Illinois and Pa. are 170 days overdue on their budgets

Illinois and Pennsylvania are rivals for the title of “most dysfunctional state in America.”

States are required to pass budgets each year. Most got their budgets done by the July 1 deadline. But not Illinois and Pennsylvania. They are now 170 days overdue.

“I’ve been doing this for 25 years and I can’t recall ever seeing two states enter December without adopting a budget for the fiscal year,” says Arturo Perez, a fiscal analyst for the National Conference of State Legislatures.

Both states have the same problem: Republicans and Democrats who can’t work together.

Illinois has a brand new Republican governor who is fighting a state legislature controlled by Democrats.

Pennsylvania has the reverse: a new Democratic governor battling a Republican-led legislature.

Unlike the federal government, states are required by law to pass balanced budgets. That’s where the problems arise. Both the states are largely stuck over how to close budget shortfalls: by raising taxes or making cuts?

It also comes at a time when there’s increasingly loud calls to transfer power away from the federal government to the state level.

The budget crisis is even hurting a rape crisis center

These budget “impasses” are turning into full-blown crises for many.

Schools and programs that serve the poor, vulnerable and elderly are scaling back or closing altogether.

Already a rape crisis center in Gettysburg, Pennsylvania has had to turn away 300 people, including 8 pregnant women.

“If this continues, this impasse will have a body count,” says Terri Lynn Hamrick, the president of Survivors in Gettysburg, which runs a sexual abuse hotline and shelter with 28 beds. “They are using vulnerable people as pawns in a crisis.”

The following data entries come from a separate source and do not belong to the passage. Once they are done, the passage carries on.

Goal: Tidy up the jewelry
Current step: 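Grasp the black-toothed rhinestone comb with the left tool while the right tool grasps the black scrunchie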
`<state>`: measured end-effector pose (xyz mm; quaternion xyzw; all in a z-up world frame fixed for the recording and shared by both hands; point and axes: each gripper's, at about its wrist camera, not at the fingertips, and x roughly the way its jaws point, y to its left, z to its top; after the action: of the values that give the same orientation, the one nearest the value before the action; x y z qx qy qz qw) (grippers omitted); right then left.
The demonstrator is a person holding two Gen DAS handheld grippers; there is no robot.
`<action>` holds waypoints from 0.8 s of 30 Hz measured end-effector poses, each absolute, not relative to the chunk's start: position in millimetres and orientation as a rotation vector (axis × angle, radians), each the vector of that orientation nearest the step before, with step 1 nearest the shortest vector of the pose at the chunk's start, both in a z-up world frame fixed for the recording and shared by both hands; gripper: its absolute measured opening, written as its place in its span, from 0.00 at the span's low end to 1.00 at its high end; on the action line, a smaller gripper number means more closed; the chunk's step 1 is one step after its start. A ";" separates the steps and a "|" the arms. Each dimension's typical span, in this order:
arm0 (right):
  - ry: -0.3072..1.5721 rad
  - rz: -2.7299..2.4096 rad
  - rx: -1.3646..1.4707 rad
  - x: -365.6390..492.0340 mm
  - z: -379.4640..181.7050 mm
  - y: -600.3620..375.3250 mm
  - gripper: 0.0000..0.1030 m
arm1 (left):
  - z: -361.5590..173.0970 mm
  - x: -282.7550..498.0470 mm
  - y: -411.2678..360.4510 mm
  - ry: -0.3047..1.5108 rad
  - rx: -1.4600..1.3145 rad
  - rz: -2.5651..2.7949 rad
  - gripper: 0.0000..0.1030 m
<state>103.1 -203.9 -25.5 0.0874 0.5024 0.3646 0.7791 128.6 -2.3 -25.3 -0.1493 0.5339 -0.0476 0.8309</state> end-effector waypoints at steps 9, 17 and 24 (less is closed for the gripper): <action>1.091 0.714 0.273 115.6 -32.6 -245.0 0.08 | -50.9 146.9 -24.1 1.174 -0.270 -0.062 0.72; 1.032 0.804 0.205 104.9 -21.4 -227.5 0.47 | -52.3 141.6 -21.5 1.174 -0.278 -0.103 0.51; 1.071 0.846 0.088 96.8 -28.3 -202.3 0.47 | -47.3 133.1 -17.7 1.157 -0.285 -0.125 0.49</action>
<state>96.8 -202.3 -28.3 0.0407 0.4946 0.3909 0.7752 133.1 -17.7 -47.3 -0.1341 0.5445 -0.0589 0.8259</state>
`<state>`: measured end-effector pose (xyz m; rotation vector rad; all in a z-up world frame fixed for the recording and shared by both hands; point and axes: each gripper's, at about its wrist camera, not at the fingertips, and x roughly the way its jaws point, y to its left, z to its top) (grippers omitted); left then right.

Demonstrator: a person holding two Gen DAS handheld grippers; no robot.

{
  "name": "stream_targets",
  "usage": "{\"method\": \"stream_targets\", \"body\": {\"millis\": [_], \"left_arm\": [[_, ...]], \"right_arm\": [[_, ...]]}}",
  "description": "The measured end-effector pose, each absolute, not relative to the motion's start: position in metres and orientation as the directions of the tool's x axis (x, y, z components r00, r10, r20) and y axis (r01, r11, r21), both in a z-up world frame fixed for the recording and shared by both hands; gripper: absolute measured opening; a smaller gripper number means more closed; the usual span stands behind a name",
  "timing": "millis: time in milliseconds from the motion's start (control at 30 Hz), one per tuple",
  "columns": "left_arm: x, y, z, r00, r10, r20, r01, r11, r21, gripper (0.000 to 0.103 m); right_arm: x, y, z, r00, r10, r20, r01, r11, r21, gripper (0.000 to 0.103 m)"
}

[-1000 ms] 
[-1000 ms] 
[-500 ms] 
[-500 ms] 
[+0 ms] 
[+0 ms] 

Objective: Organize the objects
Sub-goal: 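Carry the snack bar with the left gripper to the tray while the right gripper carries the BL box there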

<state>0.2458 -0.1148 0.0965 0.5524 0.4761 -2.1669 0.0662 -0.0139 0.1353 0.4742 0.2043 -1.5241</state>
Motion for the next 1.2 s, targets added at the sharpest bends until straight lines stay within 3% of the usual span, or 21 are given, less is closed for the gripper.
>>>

The center is limping along. It has been unable to pay many bills. Trash hasn’t been picked up for several weeks since it doesn’t have the money to pay. Hamrick also had to beg the telephone company to keep the organization’s phone lines on.

Federal dollars don’t get to schools and crisis centers

The budget for Survivors — one of 50 rape and sexual abuse crisis centers in Pennsylvania — is only $650,000. They are supposed to receive federal funding from programs like the Violence Against Women Act, but those dollars go through the state. If there’s no state budget, that funding doesn’t make it to the centers.

“When you have to turn a child away who has been sexually assaulted, I don’t know how lawmakers can live with themselves,” says Diane Moyer, legal director of the Pennsylvania Coalition Against Rape.

Schools, county governments and nonprofits have been shutting programs down and trying to get loans from banks and donors. School districts and counties have borrowed about $1 billion in Pennsylvania alone.

Those interest payments will come due at some point, adding additional unplanned strain. The Pennsylvania Department of Education says about 700 low-income children have had their pre-K canceled entirely from lack of funds.

One county government just enacted a property tax increase in order to build up its reserves because it is fearful of another budget impasse next year.

Still neither state is the worst yet. That record belongs to Kentucky, which went until March 2003 before finalizing its budget for the previous year.

The federal government just ended its own budget stalemate Friday to avert a shutdown.